Re: nfs-backed mmap file results in 1000s of WRITEs per second

"Myklebust, Trond" <Trond.Myklebust@xxxxxxxxxx> · Sat, 7 Sep 2013 15:00:50 +0000

On Sat, 2013-09-07 at 10:51 -0400, Jeff Layton wrote:
> On Fri, 6 Sep 2013 11:48:45 -0500
> Quentin Barnes <qbarnes@xxxxxxxxx> wrote:
> 
> > Jeff, can your try out my test program in the base note on your
> > RHEL5.9 or later RHEL5.x kernels?
> > 
> > I reverified that running the test on a 2.6.18-348.16.1.el5 x86_64
> > kernel (latest released RHEL5.9) does not show the problem for me.
> > Based on what you and Trond have said in this thread though, I'm
> > really curious why it doesn't have the problem.
> > 
> > On Fri, Sep 6, 2013 at 8:36 AM, Jeff Layton <jlayton@xxxxxxxxxx> wrote:
> > > On Thu, 5 Sep 2013 17:34:20 -0500
> > > Quentin Barnes <qbarnes@xxxxxxxxx> wrote:
> > >
> > >> On Thu, Sep 05, 2013 at 09:57:24PM +0000, Myklebust, Trond wrote:
> > >> > On Thu, 2013-09-05 at 16:36 -0500, Quentin Barnes wrote:
> > >> > > On Thu, Sep 05, 2013 at 08:02:01PM +0000, Myklebust, Trond wrote:
> > >> > > > On Thu, 2013-09-05 at 14:11 -0500, Quentin Barnes wrote:
> > >> > > > > On Thu, Sep 05, 2013 at 12:03:03PM -0500, Malahal Naineni wrote:
> > >> > > > > > Neil Brown posted a patch couple days ago for this!
> > >> > > > > >
> > >> > > > > > http://thread.gmane.org/gmane.linux.nfs/58473
> > >> > > > >
> > >> > > > > I tried Neil's patch on a v3.11 kernel.  The rebuilt kernel still
> > >> > > > > exhibited the same 1000s of WRITEs/sec problem.
> > >> > > > >
> > >> > > > > Any other ideas?
> > >> > > >
> > >> > > > Yes.
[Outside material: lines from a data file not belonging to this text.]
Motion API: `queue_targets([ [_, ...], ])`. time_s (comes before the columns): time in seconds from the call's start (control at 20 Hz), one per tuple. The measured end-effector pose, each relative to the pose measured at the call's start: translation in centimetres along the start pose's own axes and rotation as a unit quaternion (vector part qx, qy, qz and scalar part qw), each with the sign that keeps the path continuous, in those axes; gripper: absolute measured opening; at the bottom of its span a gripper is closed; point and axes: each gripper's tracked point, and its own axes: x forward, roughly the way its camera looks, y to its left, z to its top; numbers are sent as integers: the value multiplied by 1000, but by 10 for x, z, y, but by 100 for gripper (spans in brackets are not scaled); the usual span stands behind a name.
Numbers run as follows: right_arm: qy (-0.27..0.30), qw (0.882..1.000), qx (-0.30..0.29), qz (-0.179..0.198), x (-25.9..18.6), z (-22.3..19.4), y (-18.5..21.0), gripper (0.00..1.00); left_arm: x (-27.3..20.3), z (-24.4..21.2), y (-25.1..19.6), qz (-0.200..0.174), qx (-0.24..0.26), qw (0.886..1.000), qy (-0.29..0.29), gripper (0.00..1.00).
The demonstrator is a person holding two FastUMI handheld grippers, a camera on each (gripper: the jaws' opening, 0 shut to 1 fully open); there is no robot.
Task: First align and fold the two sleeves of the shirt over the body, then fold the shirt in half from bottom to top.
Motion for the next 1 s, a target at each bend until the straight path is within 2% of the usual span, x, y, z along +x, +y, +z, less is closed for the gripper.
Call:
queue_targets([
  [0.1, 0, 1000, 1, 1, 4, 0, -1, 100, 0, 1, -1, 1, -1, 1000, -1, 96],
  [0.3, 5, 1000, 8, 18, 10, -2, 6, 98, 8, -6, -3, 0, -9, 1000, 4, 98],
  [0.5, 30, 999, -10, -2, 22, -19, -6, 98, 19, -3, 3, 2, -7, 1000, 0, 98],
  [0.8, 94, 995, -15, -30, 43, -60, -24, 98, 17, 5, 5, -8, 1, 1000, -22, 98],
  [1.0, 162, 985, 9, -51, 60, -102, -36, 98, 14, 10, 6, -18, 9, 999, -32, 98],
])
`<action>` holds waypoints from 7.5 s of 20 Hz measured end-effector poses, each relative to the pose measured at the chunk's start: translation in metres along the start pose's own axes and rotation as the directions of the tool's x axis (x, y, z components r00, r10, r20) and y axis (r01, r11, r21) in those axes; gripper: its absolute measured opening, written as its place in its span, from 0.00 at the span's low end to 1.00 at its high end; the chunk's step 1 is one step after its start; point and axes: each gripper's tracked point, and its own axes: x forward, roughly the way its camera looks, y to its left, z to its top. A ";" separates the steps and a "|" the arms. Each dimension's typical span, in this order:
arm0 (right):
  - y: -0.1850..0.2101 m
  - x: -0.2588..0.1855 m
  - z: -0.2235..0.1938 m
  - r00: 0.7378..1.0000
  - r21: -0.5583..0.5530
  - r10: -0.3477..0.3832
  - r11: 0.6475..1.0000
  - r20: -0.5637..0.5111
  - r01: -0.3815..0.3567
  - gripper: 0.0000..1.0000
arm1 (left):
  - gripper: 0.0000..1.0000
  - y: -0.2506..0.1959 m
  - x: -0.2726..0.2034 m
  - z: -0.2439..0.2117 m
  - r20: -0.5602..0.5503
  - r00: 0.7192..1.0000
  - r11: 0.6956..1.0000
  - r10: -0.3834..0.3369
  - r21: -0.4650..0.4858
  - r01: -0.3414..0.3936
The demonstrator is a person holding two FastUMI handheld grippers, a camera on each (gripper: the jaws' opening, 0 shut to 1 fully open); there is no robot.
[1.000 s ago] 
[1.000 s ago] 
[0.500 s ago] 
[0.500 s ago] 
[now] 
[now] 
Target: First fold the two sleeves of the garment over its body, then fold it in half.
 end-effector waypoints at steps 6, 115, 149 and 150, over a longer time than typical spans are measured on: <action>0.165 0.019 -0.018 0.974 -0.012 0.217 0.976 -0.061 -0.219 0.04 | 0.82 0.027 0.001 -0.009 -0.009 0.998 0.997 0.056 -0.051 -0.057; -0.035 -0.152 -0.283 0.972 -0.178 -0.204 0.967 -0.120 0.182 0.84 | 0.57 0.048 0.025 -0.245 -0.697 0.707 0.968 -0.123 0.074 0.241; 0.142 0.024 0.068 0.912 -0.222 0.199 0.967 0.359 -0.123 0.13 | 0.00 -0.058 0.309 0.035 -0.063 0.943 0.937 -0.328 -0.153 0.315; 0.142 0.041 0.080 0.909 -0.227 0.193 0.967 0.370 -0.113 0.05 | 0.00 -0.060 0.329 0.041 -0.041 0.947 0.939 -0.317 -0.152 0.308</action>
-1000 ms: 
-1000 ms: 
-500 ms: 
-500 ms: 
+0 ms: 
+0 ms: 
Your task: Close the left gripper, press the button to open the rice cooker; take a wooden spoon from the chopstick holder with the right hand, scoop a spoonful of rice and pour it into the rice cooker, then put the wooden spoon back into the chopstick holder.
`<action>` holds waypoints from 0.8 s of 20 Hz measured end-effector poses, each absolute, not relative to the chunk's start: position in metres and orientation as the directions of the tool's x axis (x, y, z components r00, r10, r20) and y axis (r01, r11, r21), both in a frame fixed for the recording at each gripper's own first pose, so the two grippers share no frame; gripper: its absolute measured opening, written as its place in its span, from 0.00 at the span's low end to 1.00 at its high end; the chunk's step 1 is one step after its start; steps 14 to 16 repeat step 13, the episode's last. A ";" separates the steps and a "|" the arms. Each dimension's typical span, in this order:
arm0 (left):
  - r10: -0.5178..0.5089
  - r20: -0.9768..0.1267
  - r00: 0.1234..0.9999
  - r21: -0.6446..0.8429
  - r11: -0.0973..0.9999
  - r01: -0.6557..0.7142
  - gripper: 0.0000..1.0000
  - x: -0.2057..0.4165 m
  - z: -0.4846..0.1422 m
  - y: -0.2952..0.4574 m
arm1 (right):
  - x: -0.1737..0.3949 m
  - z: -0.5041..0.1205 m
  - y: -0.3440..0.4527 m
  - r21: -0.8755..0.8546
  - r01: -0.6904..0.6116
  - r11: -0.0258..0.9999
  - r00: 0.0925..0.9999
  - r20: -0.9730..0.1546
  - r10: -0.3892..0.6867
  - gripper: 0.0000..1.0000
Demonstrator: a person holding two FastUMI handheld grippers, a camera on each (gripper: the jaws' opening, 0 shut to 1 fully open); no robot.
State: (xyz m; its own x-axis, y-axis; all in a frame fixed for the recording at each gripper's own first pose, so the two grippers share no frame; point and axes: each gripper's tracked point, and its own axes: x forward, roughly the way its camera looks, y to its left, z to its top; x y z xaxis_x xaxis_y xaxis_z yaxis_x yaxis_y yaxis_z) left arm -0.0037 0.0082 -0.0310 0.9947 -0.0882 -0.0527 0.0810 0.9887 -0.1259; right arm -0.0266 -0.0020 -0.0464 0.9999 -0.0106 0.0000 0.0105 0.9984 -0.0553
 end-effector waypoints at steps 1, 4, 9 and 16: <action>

Please try the attached patch.
> > >> > >
> > >> > > Great!  That did the trick!
> > >> > >
> > >> > > Do you feel this patch could be worthy of pushing it upstream in its
> > >> > > current state or was it just to verify a theory?
> > >> > >
> > >> > >
> > >> > > In comparing the nfs_flush_incompatible() implementations between
> > >> > > RHEL5 and v3.11 (without your patch), the guts of the algorithm seem
> > >> > > more or less logically equivalent to me on whether or not to flush
> > >> > > the page.  Also, when and where nfs_flush_incompatible() is invoked
> > >> > > seems the same.  Would you provide a very brief pointer to clue me
> > >> > > in as to why this problem didn't also manifest circa 2.6.18 days?
> > >> >
> > >> > There was no nfs_vm_page_mkwrite() to handle page faults in the 2.6.18
> > >> > days, and so the risk was that your mmapped writes could end up being
> > >> > sent with the wrong credentials.
> > >>
> > >> Ah!  You're right that nfs_vm_page_mkwrite() was missing from
> > >> the original 2.6.18, so that makes sense, however, Red Hat had
> > >> backported that function starting with their RHEL5.9(*) kernels,
> > >> yet the problem doesn't manifest on RHEL5.9.  Maybe the answer lies
> > >> somewhere in RHEL5.9's do_wp_page(), or up that call path, but
> > >> glancing through it, it all looks pretty close though.
> > >>
> > >>
> > >> (*) That was the source I using when comparing with the 3.11 source
> > >> when studying your patch since it was the last kernel known to me
> > >> without the problem.
> > >>
> > >
> > > I'm pretty sure RHEL5 has a similar problem, but it's unclear to me why
> > > you're not seeing it there. I have a RHBZ open vs. RHEL5 but it's marked
> > > private at the moment (I'll see about opening it up). I brought this up
> > > upstream about a year ago with this strawman patch:
> > >
> > >     http://article.gmane.org/gmane.linux.nfs/51240
> > >
> > > ...at the time Trond said he was working on a set of patches to track
> > > the open/lock stateid on a per-req basis. Did that approach not pan
> > > out?
> > >
> > > Also, do you need to do a similar fix to nfs_can_coalesce_requests?
> > >
> 
> Yes, I see the same behavior you do. With a recent kernel I see a ton
> of WRITE requests go out, with RHEL5 hardly any.
> 
> I guess I'm a little confused as to the reverse question. Why are we
> seeing this data get flushed out so quickly in recent kernels from just
> changes to the mmaped pages?
> 
> My understanding has always been that when a page is cleaned, we set
> the WP bit on it, and then when it goes dirty we clear it and also
> call page_mkwrite (not necessarily in that order).
> 
> So here we have two processes that mmap the same page, and then are
> furiously writing to it. The kernel shouldn't really care or be aware
> of that thrashing until that page gets flushed out for some reason
> (msync() call or VM pressure).

fork() is not supposed to share page tables between parent and child
process. Shouldn't that also imply that the page write protect bits are
not shared?

IOW: a write protect page fault in the parent process that sets
page_mkwrite() should not prevent a similar write protect page fault in
the child process (and subsequent call to page_mkwrite()).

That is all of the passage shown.